■ Prompt ■
Without its pictures, the listing below is to be transcribed exactly.

■ Data shown ■
Segment Open

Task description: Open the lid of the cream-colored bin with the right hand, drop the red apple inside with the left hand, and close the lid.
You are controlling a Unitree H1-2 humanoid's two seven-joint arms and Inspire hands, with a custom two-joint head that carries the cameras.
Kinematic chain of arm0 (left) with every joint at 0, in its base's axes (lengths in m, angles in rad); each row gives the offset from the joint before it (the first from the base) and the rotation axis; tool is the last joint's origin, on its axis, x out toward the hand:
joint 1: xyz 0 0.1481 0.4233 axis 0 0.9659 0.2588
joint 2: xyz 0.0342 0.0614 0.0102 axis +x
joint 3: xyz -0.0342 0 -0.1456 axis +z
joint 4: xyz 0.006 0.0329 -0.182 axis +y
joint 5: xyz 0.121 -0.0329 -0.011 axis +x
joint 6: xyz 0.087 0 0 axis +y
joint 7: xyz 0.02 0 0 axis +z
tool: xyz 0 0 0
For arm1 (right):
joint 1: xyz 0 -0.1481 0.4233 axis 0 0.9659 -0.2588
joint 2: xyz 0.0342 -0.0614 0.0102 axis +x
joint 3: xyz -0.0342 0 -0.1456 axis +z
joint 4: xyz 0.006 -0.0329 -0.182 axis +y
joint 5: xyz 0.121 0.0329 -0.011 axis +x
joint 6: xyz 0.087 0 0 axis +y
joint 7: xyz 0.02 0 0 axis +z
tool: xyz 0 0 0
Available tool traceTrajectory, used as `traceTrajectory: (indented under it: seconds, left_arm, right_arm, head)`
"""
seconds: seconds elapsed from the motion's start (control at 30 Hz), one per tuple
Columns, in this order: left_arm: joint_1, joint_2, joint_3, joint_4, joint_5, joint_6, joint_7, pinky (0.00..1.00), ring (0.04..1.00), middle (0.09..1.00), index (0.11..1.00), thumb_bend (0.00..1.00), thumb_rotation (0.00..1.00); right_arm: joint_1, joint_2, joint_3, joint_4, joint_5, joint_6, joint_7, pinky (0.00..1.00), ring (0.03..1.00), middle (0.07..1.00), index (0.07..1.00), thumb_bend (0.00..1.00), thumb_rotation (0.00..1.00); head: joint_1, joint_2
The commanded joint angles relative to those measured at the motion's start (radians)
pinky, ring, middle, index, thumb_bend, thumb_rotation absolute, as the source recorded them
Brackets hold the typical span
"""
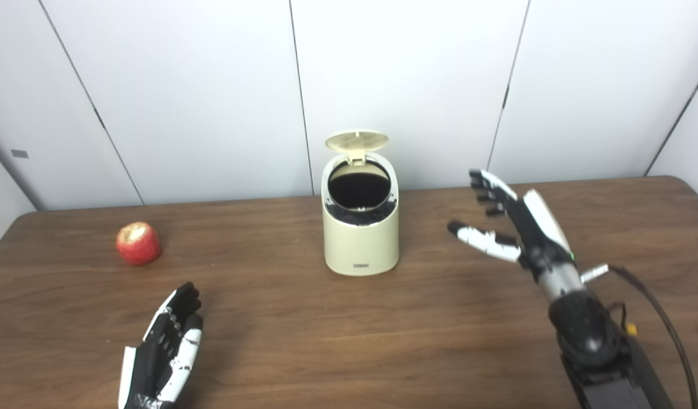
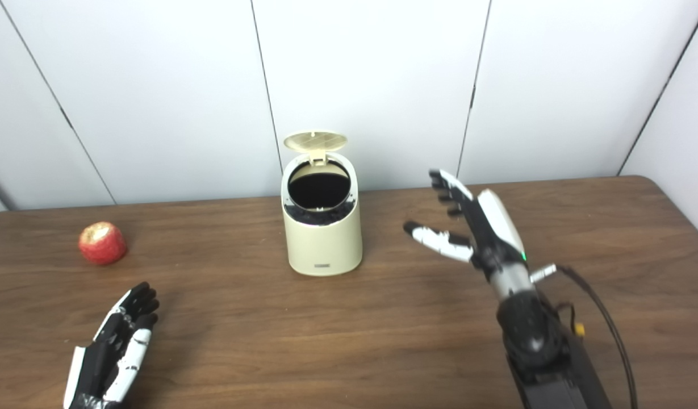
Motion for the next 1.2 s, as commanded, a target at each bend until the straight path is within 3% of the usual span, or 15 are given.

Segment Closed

■ Solution for this exercise ■
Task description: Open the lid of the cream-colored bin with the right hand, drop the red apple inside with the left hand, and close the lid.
You are controlling a Unitree H1-2 humanoid's two seven-joint arms and Inspire hands, with a custom two-joint head that carries the cameras.
Kinematic chain of arm0 (left) with every joint at 0, in its base's axes (lengths in m, angles in rad); each row gives the offset from the joint before it (the first from the base) and the rotation axis; tool is the last joint's origin, on its axis, x out toward the hand:
joint 1: xyz 0 0.1481 0.4233 axis 0 0.9659 0.2588
joint 2: xyz 0.0342 0.0614 0.0102 axis +x
joint 3: xyz -0.0342 0 -0.1456 axis +z
joint 4: xyz 0.006 0.0329 -0.182 axis +y
joint 5: xyz 0.121 -0.0329 -0.011 axis +x
joint 6: xyz 0.087 0 0 axis +y
joint 7: xyz 0.02 0 0 axis +z
tool: xyz 0 0 0
For arm1 (right):
joint 1: xyz 0 -0.1481 0.4233 axis 0 0.9659 -0.2588
joint 2: xyz 0.0342 -0.0614 0.0102 axis +x
joint 3: xyz -0.0342 0 -0.1456 axis +z
joint 4: xyz 0.006 -0.0329 -0.182 axis +y
joint 5: xyz 0.121 0.0329 -0.011 axis +x
joint 6: xyz 0.087 0 0 axis +y
joint 7: xyz 0.02 0 0 axis +z
tool: xyz 0 0 0
Available tool traceTrajectory, used as `traceTrajectory: (indented under it: seconds, left_arm, right_arm, head)`
"""
seconds: seconds elapsed from the motion's start (control at 30 Hz), one per tuple
Columns, in this order: left_arm: joint_1, joint_2, joint_3, joint_4, joint_5, joint_6, joint_7, pinky (0.00..1.00), ring (0.04..1.00), middle (0.09..1.00), index (0.11..1.00), thumb_bend (0.00..1.00), thumb_rotation (0.00..1.00); right_arm: joint_1, joint_2, joint_3, joint_4, joint_5, joint_6, joint_7, pinky (0.00..1.00), ring (0.03..1.00), middle (0.07..1.00), index (0.07..1.00), thumb_bend (0.00..1.00), thumb_rotation (0.00..1.00); head: joint_1, joint_2
The commanded joint angles relative to those measured at the motion's start (radians)
pinky, ring, middle, index, thumb_bend, thumb_rotation absolute, as the source recorded them
Brackets hold the typical span
"""
Motion for the next 1.2 s, as commanded, a target at each bend until the straight path is within 3% of the usual span, or 15 are given.

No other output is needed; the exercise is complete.